RageRecipes

Fucking Tangy Lemon Raspberry Cupcakes

Introduction:

Today, I've decided to grace you with a recipe for some fucking tangy Lemon Raspberry Cupcakes. Why, you ask? Because I'm a sucker for the zesty tang of lemons combined with the sweet burst of raspberries. Plus, I absolutely detest those other fucking cupcake recipes out there that play it safe with boring-ass flavors. So, buckle the fuck up and get ready for a flavor explosion in your mouth.

Angry Rant:

Let me tell you something, these so-called food bloggers who write generic, uninspired recipes make my blood boil. They're all about those SEO keywords and clickbait titles, but when it comes down to it, their recipes are as bland as unsalted crackers. Well, not here, not on Rage Recipes. We bring the fucking flavor, the passion, and the anger to every damn recipe we create.

Ingredients:

  • 1 1/2 cups all-purpose flour (and if you dare use cake flour, I will find you)
  • 1 1/2 teaspoons baking powder (make sure it's fresh, you lazy piece of shit)
  • 1/4 teaspoon salt (yes, you heard me, a pinch of goddamn salt)
  • 1/2 cup unsalted butter, softened (and if you even think about using margarine, I will hunt you down)
  • 1 cup granulated sugar (don't skimp on this, we're not making diet cupcakes here)
  • 2 large eggs (room temperature, none of that cold egg bullshit)
  • 1 teaspoon vanilla extract (splurge on the good stuff, don't be cheap)
  • 1/2 cup milk (whole milk, none of that watery skim milk crap)
  • Zest of 1 lemon (make sure you zest that sucker like your life depends on it)
  • 1 tablespoon fresh lemon juice (squeeze that lemon like it owes you money)
  • 1 cup fresh raspberries (gently fold them in like they're delicate little flowers)

Instructions:

  1. Preheat your damn oven to 350°F (175°C) and line a muffin tin with cupcake liners. Don't you dare forget this step, or I'll come for you.
  2. In a medium bowl, whisk together the flour, baking powder, and salt. Set that shit aside.
  3. In a large mixing bowl, cream together the butter and sugar until it's light and fluffy. Beating it like it owes you money.
  4. Beat in the eggs, one at a time, followed by the vanilla extract, lemon zest, and lemon juice. Don't mess this up, or I'll never forgive you.
  5. Gradually add the dry ingredients to the wet ingredients, alternating with the milk. Mix until just combined. Don't overmix, or I will find you.
  6. Gently fold in the raspberries, being careful not to smash them to a pulp. We want those juicy bursts of raspberry goodness in every bite.
  7. Scoop the batter into the cupcake liners, filling each about 2/3 full. Pop those bad boys in the oven and bake for 18-20 minutes, or until a toothpick inserted comes out clean.
  8. Let the cupcakes cool in the pan for a few minutes before transferring them to a wire rack to cool completely. Don't even think about frosting them while they're still warm, you impulsive maniac.
  9. Once the cupcakes are completely cool, frost those fuckers with your favorite lemon buttercream or cream cheese frosting. Get creative, or I'll be sorely disappointed.
  10. Sprinkle some extra lemon zest or fresh raspberries on top for a fancy-ass finish. Now, shove these Lemon Raspberry Cupcakes in your mouth and experience a taste sensation that will make you question every other cupcake you've ever eaten.

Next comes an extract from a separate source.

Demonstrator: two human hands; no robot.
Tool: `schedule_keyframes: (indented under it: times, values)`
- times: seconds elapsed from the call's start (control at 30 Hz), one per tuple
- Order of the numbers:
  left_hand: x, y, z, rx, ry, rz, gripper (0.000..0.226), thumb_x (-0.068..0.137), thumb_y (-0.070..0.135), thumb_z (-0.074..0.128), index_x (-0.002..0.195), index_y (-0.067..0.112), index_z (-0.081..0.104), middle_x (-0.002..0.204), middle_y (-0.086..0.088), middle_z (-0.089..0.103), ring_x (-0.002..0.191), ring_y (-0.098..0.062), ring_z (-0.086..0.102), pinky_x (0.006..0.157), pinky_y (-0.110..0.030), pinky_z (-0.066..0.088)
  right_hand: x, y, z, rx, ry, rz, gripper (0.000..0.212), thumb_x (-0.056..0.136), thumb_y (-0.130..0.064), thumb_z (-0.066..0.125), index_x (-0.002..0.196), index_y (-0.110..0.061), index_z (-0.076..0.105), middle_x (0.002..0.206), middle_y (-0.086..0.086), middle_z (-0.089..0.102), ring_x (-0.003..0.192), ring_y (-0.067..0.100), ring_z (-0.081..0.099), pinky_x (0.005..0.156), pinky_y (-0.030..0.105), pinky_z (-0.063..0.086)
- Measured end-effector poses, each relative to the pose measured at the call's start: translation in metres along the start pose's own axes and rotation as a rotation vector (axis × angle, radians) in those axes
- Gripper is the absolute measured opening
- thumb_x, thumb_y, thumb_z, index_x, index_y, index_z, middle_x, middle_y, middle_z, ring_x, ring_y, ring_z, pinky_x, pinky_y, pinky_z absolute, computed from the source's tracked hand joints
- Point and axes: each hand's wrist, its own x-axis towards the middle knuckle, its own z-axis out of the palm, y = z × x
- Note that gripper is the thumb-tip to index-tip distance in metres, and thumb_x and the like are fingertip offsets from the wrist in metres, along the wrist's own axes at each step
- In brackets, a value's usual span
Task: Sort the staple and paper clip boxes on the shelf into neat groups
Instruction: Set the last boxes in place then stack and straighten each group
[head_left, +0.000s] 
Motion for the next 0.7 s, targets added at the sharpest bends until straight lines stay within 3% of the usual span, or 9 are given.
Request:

What the fuck are you still doing here? Get off your lazy ass and start baking these Lemon Raspberry Cupcakes, you culinary coward. Chop chop!

xoxo
The Very Fucking Angry Chef
posted on Thursday, April 3 2025

Brought to you with an unhealthy dose of anger and love for food.
Expect a new post around 08:40 today. (It's 02:24 right now)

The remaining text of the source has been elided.